WORK ITEM: Give the number of lines below that contain "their", with no other output.

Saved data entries
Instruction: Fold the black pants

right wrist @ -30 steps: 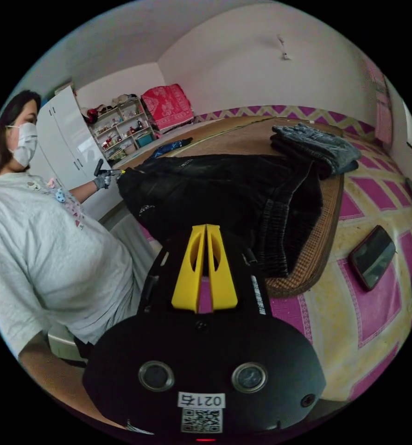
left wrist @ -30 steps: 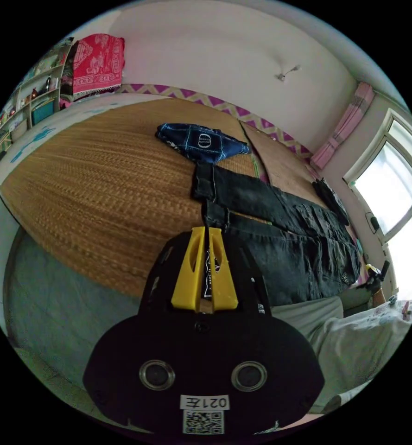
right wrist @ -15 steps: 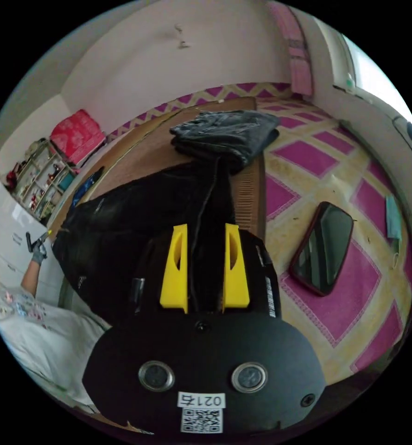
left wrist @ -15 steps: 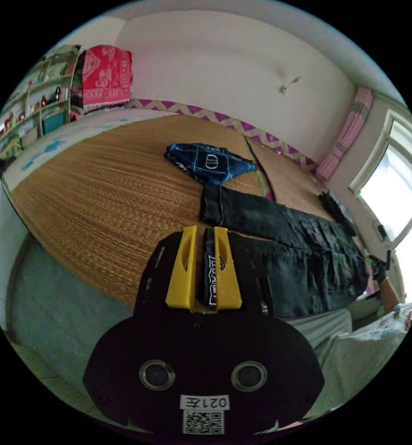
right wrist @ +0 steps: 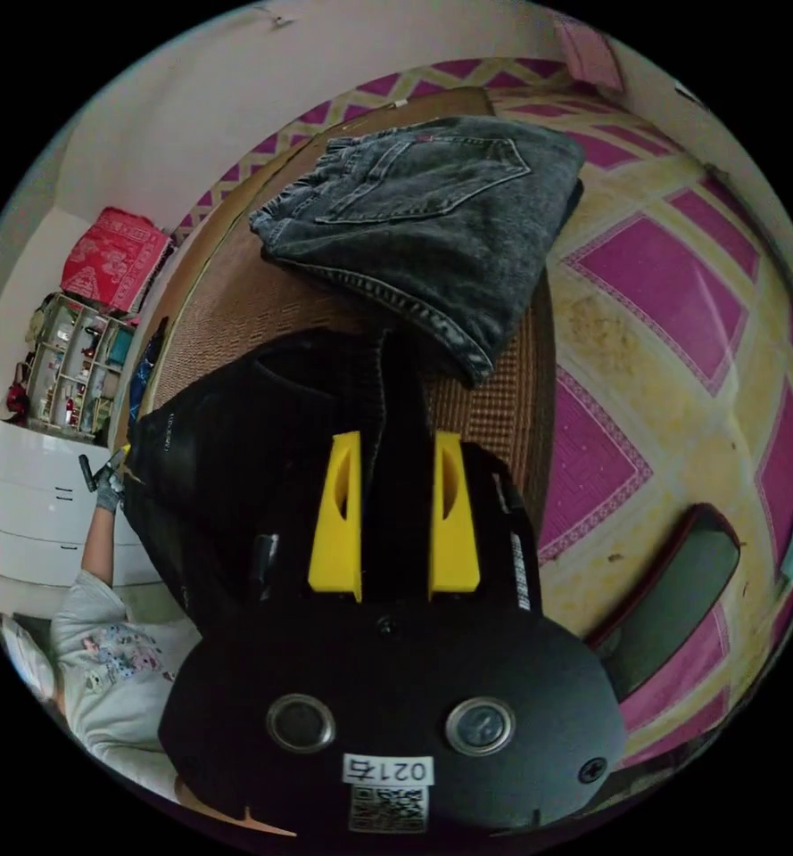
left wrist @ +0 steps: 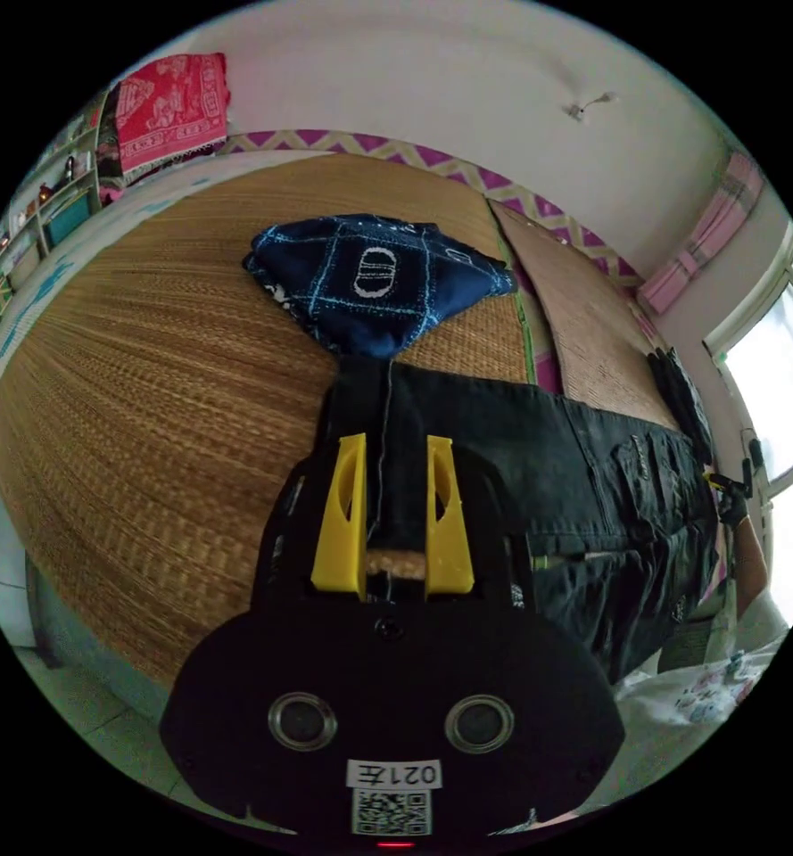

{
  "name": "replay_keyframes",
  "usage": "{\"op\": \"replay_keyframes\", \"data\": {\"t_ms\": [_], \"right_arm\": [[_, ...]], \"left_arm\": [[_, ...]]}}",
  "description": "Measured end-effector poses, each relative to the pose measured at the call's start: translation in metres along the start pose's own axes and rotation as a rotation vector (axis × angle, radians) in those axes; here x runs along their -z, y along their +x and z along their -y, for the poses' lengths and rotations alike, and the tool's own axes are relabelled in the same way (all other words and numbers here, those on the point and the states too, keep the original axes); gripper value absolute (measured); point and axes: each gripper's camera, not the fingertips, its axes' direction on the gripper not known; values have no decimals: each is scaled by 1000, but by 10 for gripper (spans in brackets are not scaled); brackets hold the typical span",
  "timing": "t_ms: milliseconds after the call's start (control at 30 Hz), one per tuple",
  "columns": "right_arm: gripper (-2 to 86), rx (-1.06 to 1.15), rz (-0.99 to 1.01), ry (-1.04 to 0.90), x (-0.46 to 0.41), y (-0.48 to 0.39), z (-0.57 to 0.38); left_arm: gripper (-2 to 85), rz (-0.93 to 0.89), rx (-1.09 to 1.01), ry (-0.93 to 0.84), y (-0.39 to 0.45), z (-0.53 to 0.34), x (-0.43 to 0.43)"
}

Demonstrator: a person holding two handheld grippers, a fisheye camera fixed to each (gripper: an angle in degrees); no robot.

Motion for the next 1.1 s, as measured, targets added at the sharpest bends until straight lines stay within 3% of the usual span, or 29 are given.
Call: {"op": "replay_keyframes", "data": {"t_ms": [67, 167, 300, 667, 867, 1033, 1100], "right_arm": [[20, 20, -34, -14, -6, -10, 5], [-1, -10, -45, 46, -2, -13, -2], [-4, -84, -41, 159, 20, 2, -26], [37, -188, -89, 136, -21, -2, -95], [81, 101, -32, 257, 4, -110, -187], [89, 443, -30, 117, -51, -239, -284], [92, 526, -196, 59, -94, -284, -324]], "left_arm": [[5, 41, 1, -11, 8, 0, -10], [-6, 96, -64, -30, 28, -3, -24], [-9, 131, -148, -35, 63, -9, -47], [-9, 139, -146, -23, 126, -28, -91], [-5, 0, -129, 132, 123, -92, -52], [54, -210, -455, 53, 211, -187, -26], [74, -174, -541, 23, 238, -224, -24]]}}
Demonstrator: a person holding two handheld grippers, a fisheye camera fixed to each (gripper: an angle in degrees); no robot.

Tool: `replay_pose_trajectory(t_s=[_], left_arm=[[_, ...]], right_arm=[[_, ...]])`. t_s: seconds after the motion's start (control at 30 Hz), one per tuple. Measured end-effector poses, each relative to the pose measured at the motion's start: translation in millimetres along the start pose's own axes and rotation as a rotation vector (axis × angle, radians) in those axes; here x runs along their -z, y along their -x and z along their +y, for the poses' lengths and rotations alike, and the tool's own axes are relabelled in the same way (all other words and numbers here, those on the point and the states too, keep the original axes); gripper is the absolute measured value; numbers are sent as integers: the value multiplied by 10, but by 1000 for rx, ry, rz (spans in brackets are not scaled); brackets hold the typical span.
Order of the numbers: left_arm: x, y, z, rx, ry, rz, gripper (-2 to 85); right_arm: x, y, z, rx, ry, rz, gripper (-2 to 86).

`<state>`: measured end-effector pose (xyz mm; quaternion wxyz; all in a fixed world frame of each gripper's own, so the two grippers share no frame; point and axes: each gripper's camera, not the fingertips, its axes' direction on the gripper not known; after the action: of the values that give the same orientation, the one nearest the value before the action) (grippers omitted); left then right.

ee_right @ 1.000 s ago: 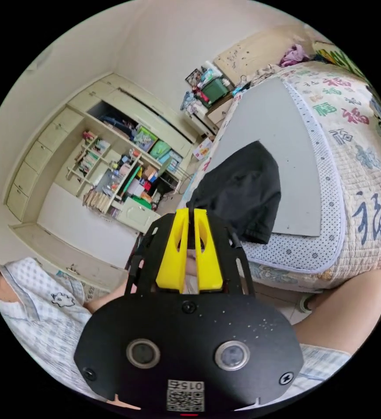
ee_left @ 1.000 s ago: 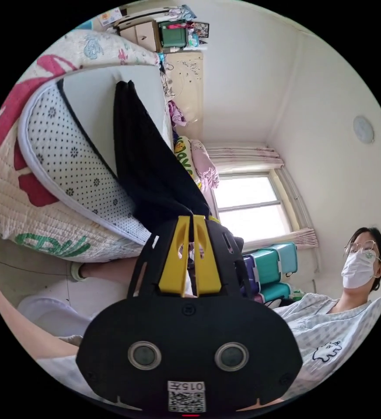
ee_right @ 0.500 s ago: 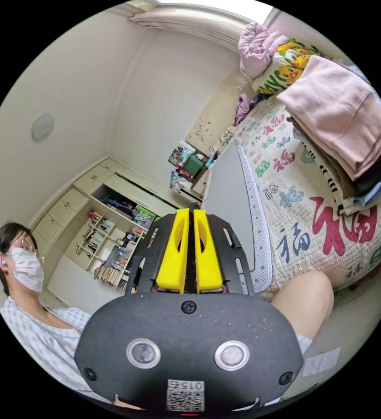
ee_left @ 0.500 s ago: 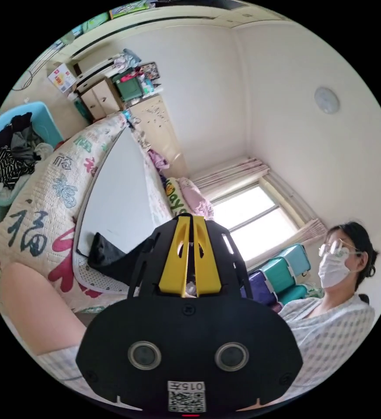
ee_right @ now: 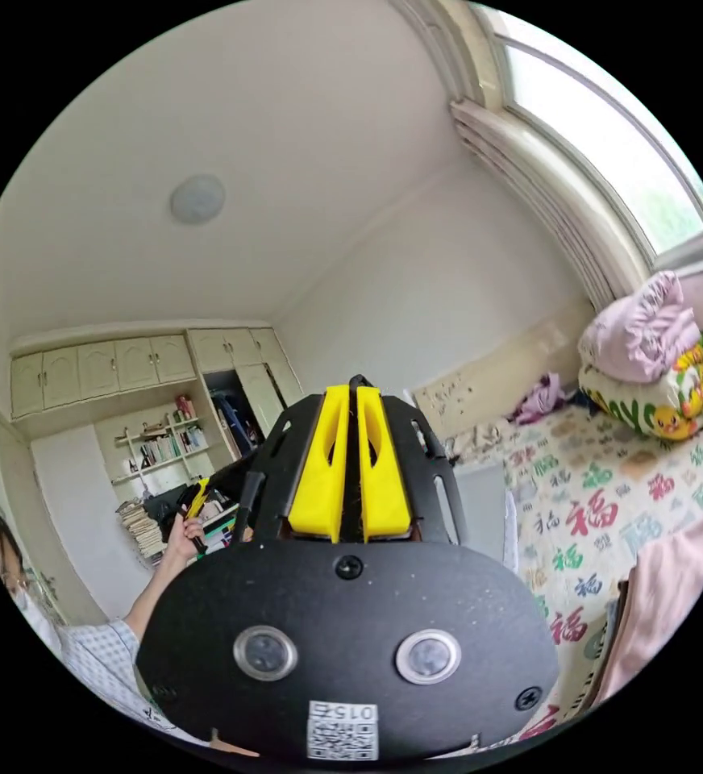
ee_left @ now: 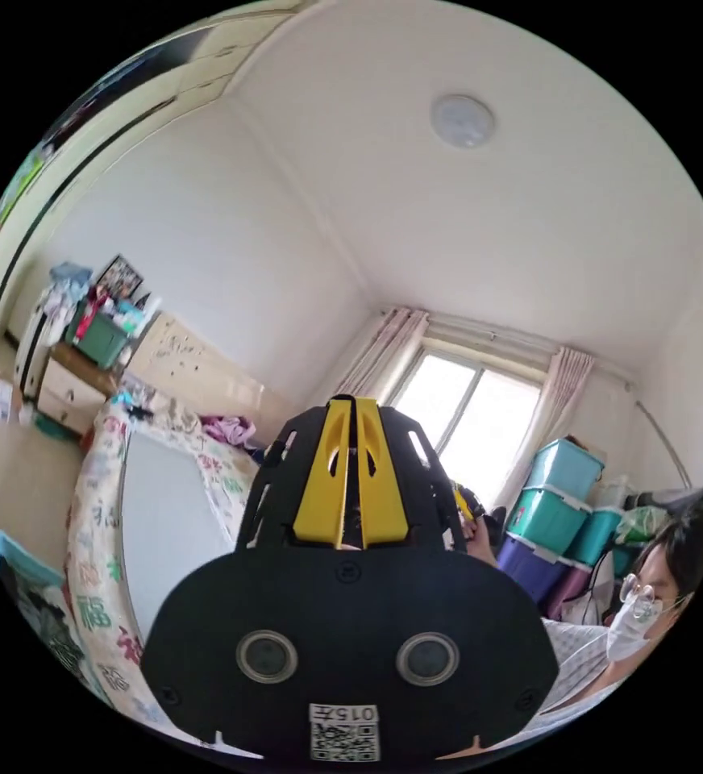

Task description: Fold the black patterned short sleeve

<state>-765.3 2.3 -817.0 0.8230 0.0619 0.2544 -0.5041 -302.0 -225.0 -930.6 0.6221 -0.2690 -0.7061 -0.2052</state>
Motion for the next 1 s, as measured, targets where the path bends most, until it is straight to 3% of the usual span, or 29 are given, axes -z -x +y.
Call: replay_pose_trajectory(t_s=[0.13,0.23,0.4,0.53,0.6,0.73,1.0], left_arm=[[195,-341,163,-93,30,29,-8],[373,-227,706,-60,127,24,-8],[545,445,2114,151,384,-133,-8],[405,1100,3267,387,638,-328,-7],[271,1218,3588,407,751,-403,-7],[-109,1228,3989,382,975,-459,-6],[-496,1289,4137,402,1045,-471,-4]], right_arm=[[338,263,218,74,45,-72,4],[550,205,1014,50,174,-97,5],[521,-322,3267,-125,536,120,5],[302,-745,4548,-346,734,262,5],[63,-855,5112,-413,906,359,5],[-302,-705,5525,-350,1119,422,5],[-651,-713,5862,-440,1216,414,12]])
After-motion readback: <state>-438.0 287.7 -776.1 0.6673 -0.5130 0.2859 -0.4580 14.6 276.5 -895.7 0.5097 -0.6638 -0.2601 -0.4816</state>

YOUR SOLUTION: 2